▶ PROBLEM STATEMENT
Here the job is to repeat the listing exactly, but not the pictures in it.

▶ DATA EXTRACT
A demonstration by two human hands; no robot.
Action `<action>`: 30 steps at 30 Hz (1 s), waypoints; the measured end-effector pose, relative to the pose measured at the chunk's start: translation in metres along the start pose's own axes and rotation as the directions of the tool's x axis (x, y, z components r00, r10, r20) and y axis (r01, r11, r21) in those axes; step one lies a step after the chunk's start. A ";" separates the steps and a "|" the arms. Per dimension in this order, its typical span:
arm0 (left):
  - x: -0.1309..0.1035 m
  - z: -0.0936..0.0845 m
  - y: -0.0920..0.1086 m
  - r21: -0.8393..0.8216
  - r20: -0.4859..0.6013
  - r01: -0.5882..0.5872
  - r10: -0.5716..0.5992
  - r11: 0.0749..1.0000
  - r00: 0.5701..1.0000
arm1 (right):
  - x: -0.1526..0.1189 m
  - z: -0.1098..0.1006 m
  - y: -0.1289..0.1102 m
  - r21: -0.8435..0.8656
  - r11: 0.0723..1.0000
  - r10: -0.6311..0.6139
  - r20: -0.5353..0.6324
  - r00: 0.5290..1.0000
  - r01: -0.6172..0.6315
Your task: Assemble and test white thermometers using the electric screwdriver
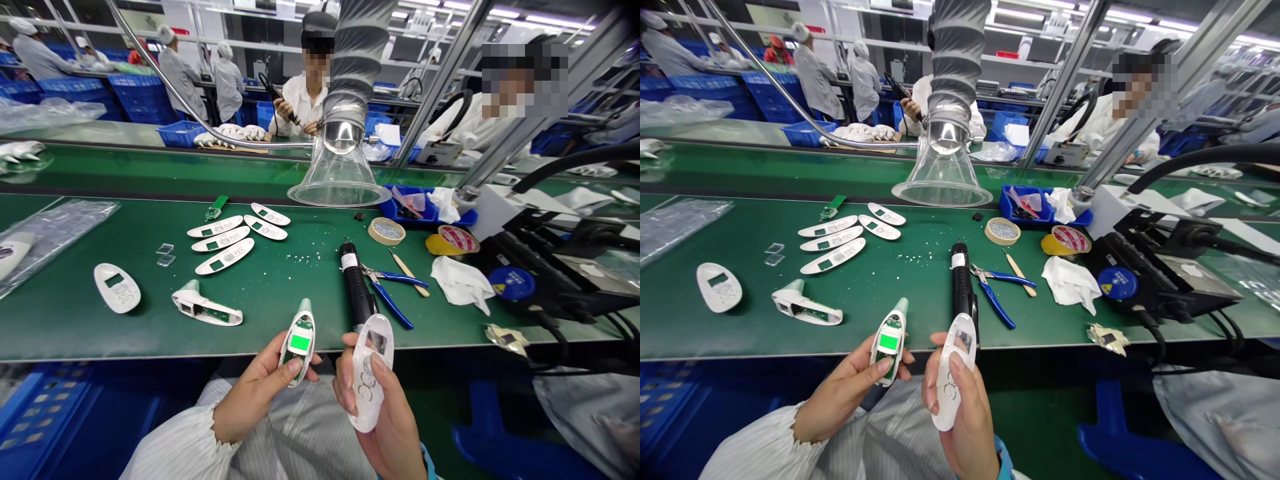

▶ TASK SOLUTION
A demonstration by two human hands; no robot.
Action `<action>`: 30 steps at 30 Hz (1 s), waypoints; the measured end-effector pose, relative to the pose measured at the chunk's start: translation in metres along the start pose's own axes and rotation as the directions of the tool's x axis (x, y, z components r00, r10, r20) and y axis (r01, r11, r21) in those axes; step one lies a step after the chunk's start. A ";" separates the steps and a "|" the arms. Per dimension in this order, its typical span:
arm0 (left):
  - x: -0.1309..0.1035 m
  - z: -0.0936..0.0845 m
  - y: -0.0920..0.1086 m
  - r21: -0.8393..0.8216
  - r20: -0.4859..0.6013
  - r01: -0.5882..0.5872
  - r10: -0.5716..0.5992
  - r11: 0.0749..1.0000
  - r00: 0.5701..1.0000
arm1 (right):
  - x: -0.1526..0.1189 m
  - z: -0.1098..0.1006 m
  - y: -0.1289..0.1102 m
  - r21: -0.8435..0.8656
  - r11: 0.0723..1.0000
  - r10: -0.6311..0.6139
  - r20: -0.5353..0.6324
  - r00: 0.5290..1.0000
  - r01: -0.6172..0.6315
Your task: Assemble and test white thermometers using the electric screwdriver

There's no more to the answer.